When told of the insensitivity of her tactless actions, Amanda Bertoncini could only muster up the following plug for her silly swag:
“I would especially like to extend my sincerest apologies to the family of Jonathan Ielpi. I never meant to hurt or offend anyone when I was doing my photo shoot for The Drink Hanky.”
Dennis Prager once said, “The vast majority of those who are famous are not significant and the vast majority of those who are significant are not famous.” In other words, rarely are important people famous (and the famous are often not very important). Barring a foray into bio-medical research and the discovery of a cure for cancer, it’s safe to say that Ms. Bertoncini’s contribution to society will never reach the level of Jonathan Ielpi’s. This doesn’t mean her life is meaningless, of course, but in a sane world it should give everyone involved in this sad, sordid affair pause to reflect upon some lacking humility in their lives.

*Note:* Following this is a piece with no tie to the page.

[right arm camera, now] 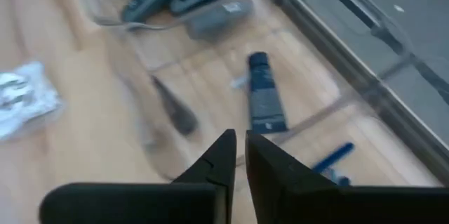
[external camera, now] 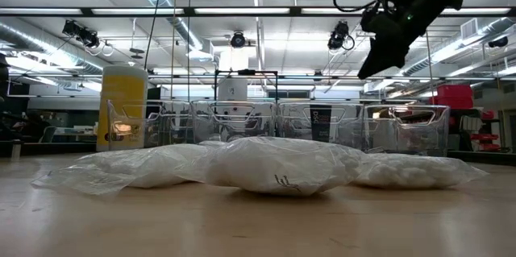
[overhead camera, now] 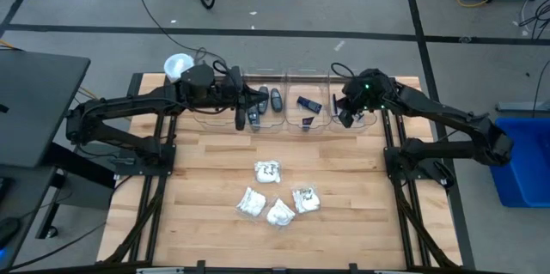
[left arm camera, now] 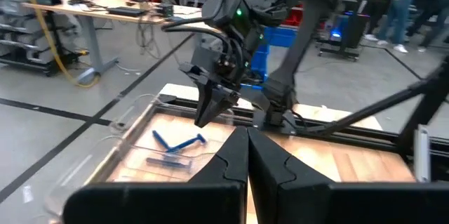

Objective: Pick & Place Travel size toiletries
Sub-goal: Put the white cotton pack into the left transparent bin

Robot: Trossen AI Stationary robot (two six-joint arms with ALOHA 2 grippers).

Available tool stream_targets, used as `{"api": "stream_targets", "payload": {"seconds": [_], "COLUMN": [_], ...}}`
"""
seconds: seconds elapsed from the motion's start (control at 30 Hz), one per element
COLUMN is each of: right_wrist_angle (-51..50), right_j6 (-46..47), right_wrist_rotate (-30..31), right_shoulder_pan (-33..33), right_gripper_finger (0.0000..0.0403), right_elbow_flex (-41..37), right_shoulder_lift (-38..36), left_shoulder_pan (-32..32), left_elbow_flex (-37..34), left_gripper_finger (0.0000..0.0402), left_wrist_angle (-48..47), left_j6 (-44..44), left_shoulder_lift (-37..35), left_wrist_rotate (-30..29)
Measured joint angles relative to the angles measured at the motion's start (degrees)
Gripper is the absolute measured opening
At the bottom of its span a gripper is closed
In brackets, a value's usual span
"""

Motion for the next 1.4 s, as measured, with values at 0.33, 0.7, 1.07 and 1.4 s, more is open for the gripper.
{"api": "stream_targets", "payload": {"seconds": [0.33,0.7,1.07,1.4], "right_wrist_angle": [1.61,6.77,9.14,9.14], "right_j6": [3.10,3.87,5.89,7.52], "right_wrist_rotate": [0.01,0.03,0.05,0.05], "right_shoulder_pan": [10.93,21.44,27.47,31.58], "right_gripper_finger": [0.0028,0.0018,0.0016,0.0013], "right_elbow_flex": [0.00,0.00,0.00,0.00], "right_shoulder_lift": [-1.95,-1.91,-1.89,-1.89], "left_shoulder_pan": [-4.24,-10.21,-15.23,-18.09], "left_elbow_flex": [0.00,0.00,0.00,0.00], "left_gripper_finger": [0.0003,0.0004,0.0006,0.0016], "left_wrist_angle": [-0.83,-5.60,-12.46,-14.61], "left_j6": [-0.02,-0.11,-2.64,-2.73], "left_shoulder_lift": [0.00,0.00,0.00,0.00], "left_wrist_rotate": [0.58,1.05,5.36,9.58]}}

A 30-year old woman from this very town in New York (Great Neck) did not even know there was a memorial to men from her neighborhood who ran toward the Twin Towers on that fateful day in September. But I would wager a pretty penny that she knows Kanye and Kim’s ridiculous name for their new baby. I bet she knows lines from every episode of Friends. If her favorite pop star had performed a concert in that same park I’m guessing it would house some long-remembered “sentimental value” for her and her friends.

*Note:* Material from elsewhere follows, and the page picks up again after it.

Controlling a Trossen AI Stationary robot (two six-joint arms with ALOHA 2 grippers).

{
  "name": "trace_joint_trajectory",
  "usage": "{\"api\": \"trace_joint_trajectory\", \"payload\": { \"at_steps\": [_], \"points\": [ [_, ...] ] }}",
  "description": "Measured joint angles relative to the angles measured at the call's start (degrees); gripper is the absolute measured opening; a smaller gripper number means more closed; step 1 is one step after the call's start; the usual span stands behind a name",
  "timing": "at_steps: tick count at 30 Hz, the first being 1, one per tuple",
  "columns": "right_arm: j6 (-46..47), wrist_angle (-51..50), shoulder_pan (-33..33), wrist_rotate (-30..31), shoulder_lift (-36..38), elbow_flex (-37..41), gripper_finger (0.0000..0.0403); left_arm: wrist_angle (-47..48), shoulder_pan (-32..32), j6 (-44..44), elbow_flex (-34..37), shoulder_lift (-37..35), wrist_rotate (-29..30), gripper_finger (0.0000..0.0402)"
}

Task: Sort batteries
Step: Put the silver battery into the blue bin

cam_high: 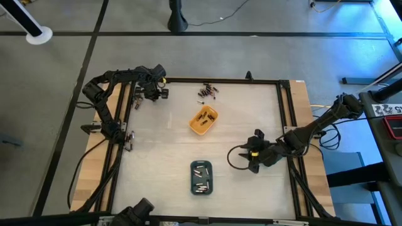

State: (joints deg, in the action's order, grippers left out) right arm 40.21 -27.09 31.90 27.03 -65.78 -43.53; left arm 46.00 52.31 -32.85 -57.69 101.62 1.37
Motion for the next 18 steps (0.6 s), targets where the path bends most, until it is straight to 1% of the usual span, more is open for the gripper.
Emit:
{"api": "trace_joint_trajectory", "payload": {
  "at_steps": [3,7,10,14,18],
  "points": [
    [0.0,0.0,0.0,0.0,0.0,0.0,0.0168,0.0,-0.3,1.9,0.3,-1.8,-2.7,0.0014],
    [0.0,0.0,0.0,0.0,0.0,0.0,0.0168,0.7,-1.8,5.1,0.3,-5.7,-8.7,0.0011],
    [0.2,0.2,0.0,1.4,0.0,0.0,0.0168,1.8,-4.9,6.4,0.3,-8.3,-11.0,0.0012],
    [1.1,0.3,0.0,4.0,0.0,0.0,0.0168,0.9,-13.2,7.8,0.3,-12.4,-15.0,0.0009],
    [1.6,0.5,0.0,5.4,0.0,0.0,0.0168,-3.8,-25.7,7.2,0.3,-15.9,-17.1,0.0012]
  ]
}}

The reality of the whole thing is that we won’t remember Amanda Bertoncini in a month. But the problem in our society is not just that we waste our time on forgettable names and faces. It’s that we allow the courageous, trail-blazing and pivotal ones to be forgotten, drowned out in a sea of vapid voices calling out for the 15 minutes of shame.
And all this for something called “The Drink Hanky?”